Good story, incredible buck. As others have said, I'll bet you forgot about being sick awful fast!


----------



## protectionisamust (Nov 9, 2010)

awesome buck!! I'd still be sitting next to that thing, 3 days later, lol


----------



## old graybeard (Jan 19, 2006)

Buck of a life time, congrats!


----------



## Arnybpt_archer (Apr 26, 2015)

old graybeard said:


> Buck of a life time, congrats!


Yeah!! I still cannnot believe it!

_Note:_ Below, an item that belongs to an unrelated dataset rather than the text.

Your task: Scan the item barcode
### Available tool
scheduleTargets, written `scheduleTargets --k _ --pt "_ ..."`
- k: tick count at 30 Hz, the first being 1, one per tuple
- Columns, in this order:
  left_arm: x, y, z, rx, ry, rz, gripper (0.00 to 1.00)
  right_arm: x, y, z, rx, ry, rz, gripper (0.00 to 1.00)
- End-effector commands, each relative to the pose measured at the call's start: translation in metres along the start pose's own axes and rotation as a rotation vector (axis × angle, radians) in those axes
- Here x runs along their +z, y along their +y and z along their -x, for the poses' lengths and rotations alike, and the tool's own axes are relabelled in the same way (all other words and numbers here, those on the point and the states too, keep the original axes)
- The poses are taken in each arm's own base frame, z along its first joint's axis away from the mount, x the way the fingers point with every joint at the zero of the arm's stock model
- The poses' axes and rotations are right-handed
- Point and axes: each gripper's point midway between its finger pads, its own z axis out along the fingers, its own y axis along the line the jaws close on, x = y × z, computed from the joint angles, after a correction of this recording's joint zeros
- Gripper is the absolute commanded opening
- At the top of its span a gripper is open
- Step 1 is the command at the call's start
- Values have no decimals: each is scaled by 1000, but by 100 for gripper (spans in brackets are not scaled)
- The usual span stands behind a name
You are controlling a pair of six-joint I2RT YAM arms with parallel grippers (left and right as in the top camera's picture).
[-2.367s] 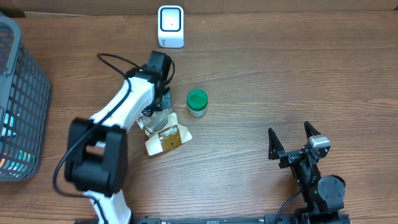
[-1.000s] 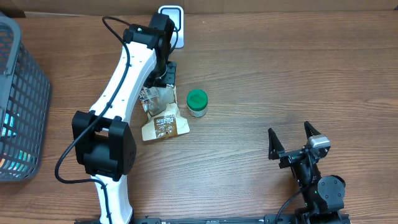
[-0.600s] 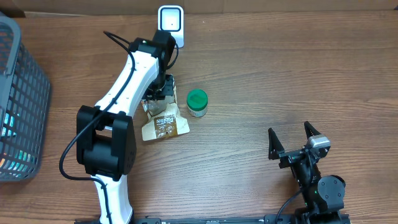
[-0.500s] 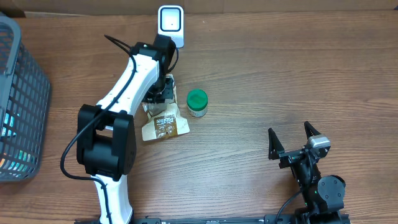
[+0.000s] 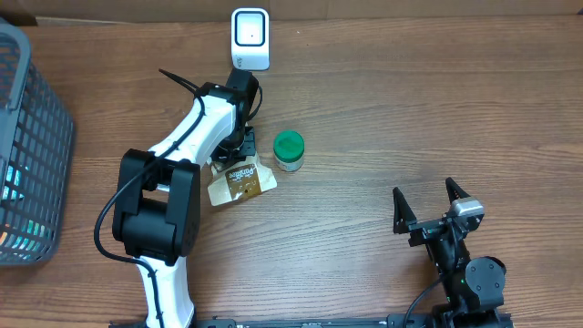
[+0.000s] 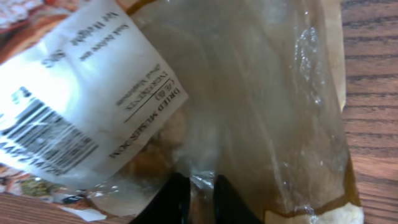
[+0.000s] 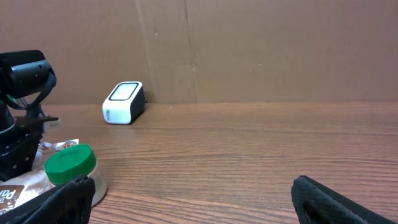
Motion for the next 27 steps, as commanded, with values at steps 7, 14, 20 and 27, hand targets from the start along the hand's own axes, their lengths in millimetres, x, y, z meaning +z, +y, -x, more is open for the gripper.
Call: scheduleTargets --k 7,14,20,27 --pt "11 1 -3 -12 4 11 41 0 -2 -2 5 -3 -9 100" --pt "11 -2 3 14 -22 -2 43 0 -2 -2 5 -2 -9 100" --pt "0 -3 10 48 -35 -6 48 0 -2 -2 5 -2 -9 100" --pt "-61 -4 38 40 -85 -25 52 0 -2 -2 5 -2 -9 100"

Biggest buck I have seen let alone be lucky enough to harvest!


----------



## LabtechLewis (Nov 20, 2008)

Arnybpt_archer said:


> Yeah!! I still cannnot believe it! Biggest buck I have seen let alone be lucky enough to harvest!


Just saw the MOOD Big Buck Night West. Nice job man, great buck!


----------



## justdandy (Oct 15, 2010)

Arnybpt_archer said:


> Yeah!! I still cannnot believe it! Biggest buck I have seen let alone be lucky enough to harvest!


Congrats bud!! You are an inspiration to us all!!


----------